Participating artists were asked to consider the concept of freedom 80 years after the end of the second world war.
The artist curator Casper ter Heerdt wrote "From a Dutch perspective, our freedom was fought for 80 years ago; now others elsewhere in the world are fighting for their freedom. Our freedom today is not everyone’s freedom. For a relatively small group war is a political matter. But the war disrupts the private lives of a huge group of people who actually have little to do with the so-called struggle. During the celebration of the 80th anniversary of freedom / 80 years of the end of the war, we can be aware that internationally we are connected by a common past.

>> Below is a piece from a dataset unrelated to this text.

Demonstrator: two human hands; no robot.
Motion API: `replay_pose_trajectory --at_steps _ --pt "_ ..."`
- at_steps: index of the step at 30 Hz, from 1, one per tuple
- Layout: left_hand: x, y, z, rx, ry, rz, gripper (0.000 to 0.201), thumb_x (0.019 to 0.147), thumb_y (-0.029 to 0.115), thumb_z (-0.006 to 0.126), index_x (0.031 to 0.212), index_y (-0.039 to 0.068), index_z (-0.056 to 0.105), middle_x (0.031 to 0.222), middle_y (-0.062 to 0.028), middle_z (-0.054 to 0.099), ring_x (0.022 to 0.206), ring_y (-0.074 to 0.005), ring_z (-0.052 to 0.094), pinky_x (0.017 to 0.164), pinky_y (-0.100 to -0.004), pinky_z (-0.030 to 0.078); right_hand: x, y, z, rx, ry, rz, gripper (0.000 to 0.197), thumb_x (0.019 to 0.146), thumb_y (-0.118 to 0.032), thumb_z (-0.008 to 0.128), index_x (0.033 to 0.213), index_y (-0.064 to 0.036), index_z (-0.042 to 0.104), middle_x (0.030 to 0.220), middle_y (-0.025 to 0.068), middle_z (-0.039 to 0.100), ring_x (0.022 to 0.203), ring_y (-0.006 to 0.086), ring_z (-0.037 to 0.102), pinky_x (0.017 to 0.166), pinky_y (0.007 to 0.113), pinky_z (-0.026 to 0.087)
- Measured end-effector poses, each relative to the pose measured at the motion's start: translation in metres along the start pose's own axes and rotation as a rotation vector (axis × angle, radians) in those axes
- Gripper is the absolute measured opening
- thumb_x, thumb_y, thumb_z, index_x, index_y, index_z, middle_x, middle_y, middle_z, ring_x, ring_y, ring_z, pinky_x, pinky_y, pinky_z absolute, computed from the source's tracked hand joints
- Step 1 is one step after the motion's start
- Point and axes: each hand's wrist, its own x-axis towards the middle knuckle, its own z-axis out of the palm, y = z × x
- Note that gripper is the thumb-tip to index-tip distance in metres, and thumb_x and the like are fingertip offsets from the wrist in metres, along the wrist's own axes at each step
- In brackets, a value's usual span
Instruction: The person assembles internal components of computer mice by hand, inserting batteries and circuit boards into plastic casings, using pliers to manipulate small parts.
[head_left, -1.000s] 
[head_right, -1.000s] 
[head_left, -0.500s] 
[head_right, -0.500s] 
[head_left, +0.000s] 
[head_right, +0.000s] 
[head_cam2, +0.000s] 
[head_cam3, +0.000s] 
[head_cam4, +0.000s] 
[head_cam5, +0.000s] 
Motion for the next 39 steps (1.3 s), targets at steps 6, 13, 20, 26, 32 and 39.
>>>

TRACES was part of a Euregional art project and initiative of the municipality of Beuningen and art initiative De Nieuwe Gang. It was part of the regional program “80 Years of Freedom – Rijk van Nijmegen”. Both the municipality of Beuningen and the Province of Gelderland supported the project.
Matt's idea was to make walking sticks which would be taken, free from the gallery if visitors wished. Walking with a stick relies on no-one else and where and when you walk is a potentially a free choice.

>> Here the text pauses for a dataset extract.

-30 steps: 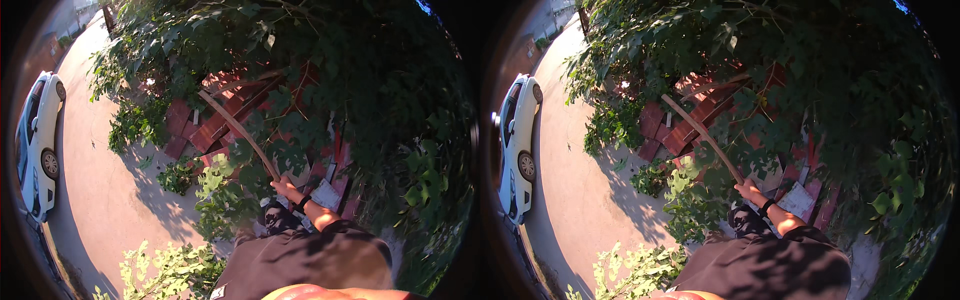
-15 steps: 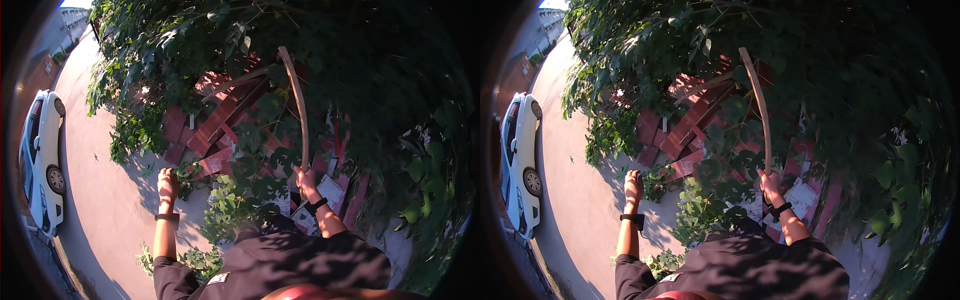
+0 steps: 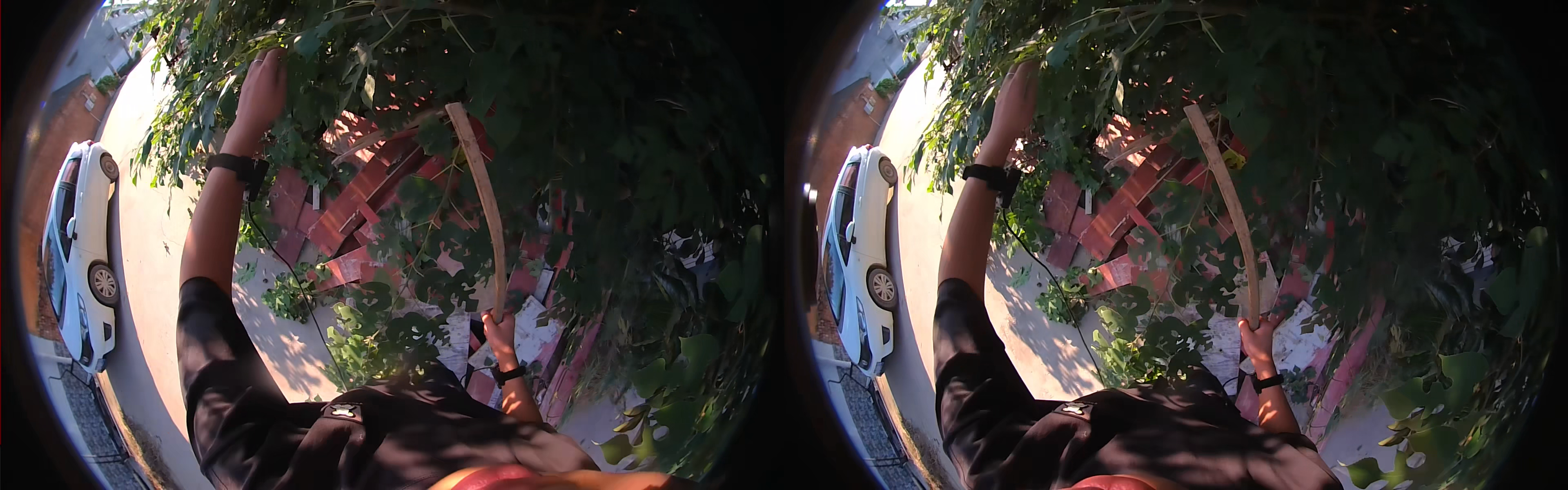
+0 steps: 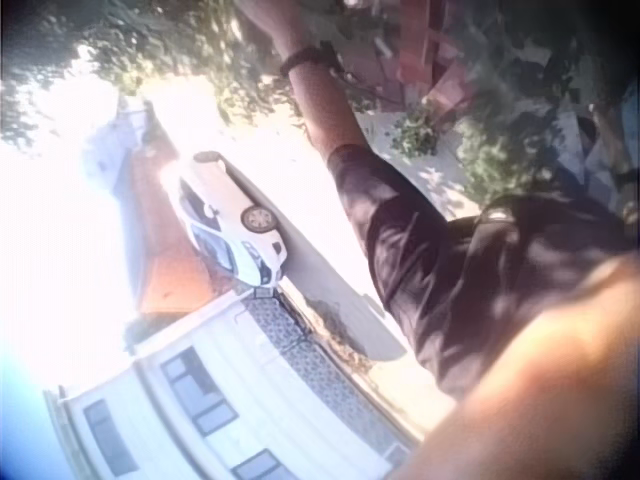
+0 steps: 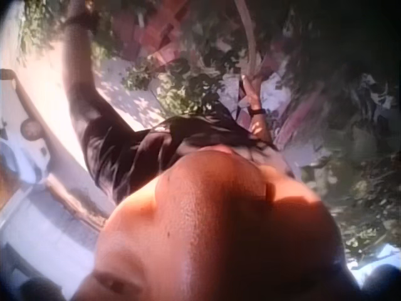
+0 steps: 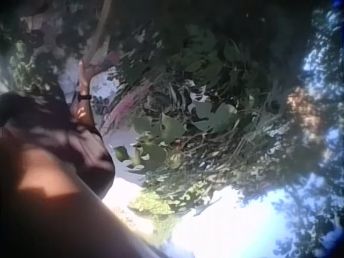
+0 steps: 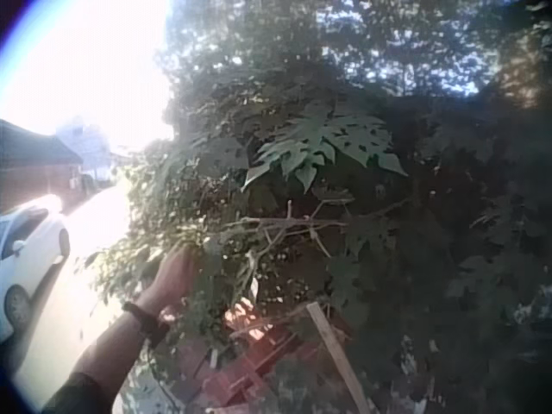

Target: The person picks leaves from a tree by hand while using a long curved stick to pull branches down closer to them.

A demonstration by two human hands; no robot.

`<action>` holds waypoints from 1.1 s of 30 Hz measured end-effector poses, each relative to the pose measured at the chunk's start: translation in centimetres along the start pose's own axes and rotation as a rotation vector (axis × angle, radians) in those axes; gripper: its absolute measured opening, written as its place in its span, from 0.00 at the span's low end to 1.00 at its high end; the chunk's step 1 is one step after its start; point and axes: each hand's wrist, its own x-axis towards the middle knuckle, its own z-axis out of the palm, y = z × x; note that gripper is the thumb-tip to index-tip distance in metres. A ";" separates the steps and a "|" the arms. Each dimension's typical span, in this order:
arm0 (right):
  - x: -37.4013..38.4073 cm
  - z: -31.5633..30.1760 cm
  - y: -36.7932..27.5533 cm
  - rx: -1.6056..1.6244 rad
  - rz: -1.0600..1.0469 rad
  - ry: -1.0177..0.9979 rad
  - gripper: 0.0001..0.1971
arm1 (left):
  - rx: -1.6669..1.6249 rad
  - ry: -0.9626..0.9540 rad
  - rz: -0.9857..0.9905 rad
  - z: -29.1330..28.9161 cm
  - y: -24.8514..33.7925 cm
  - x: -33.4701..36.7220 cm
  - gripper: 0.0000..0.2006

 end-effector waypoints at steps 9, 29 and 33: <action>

The sticks were displayed leaning against a wall in a row with a sign that read:
Freedom Walking Sticks
1. Freedom Walking Sticks are free
2. Freedom Walking Sticks may be taken by anyone to anywhere
3. Freedom Walking Sticks can used for ambling, rambling, roaming, hiking, walking and wandering
Freedom Walking Sticks are harvested from an ever widening source of different trees- Ash, Beech, Cob, Hazel, Holly, Hornbeam and Yew.
After TRACES Matt was invited by Clare Palmier, Director of The Art Station to continue this project for an exhibition in the UK called LAND @ The Art Station in Saxmundham, Suffolk during July& August 2025
For LAND the sticks were nearly all coppiced from hazel trees in the beautiful Art Station garden or along the banks of the nearby river Fromus. These photos show the huge Copper Beech under which Matt worked converting the branches into walking sticks. AS with TRACES each stick hasda green number disk and hand strap whilst some had patterns cut in the bark & a few were painted or stained.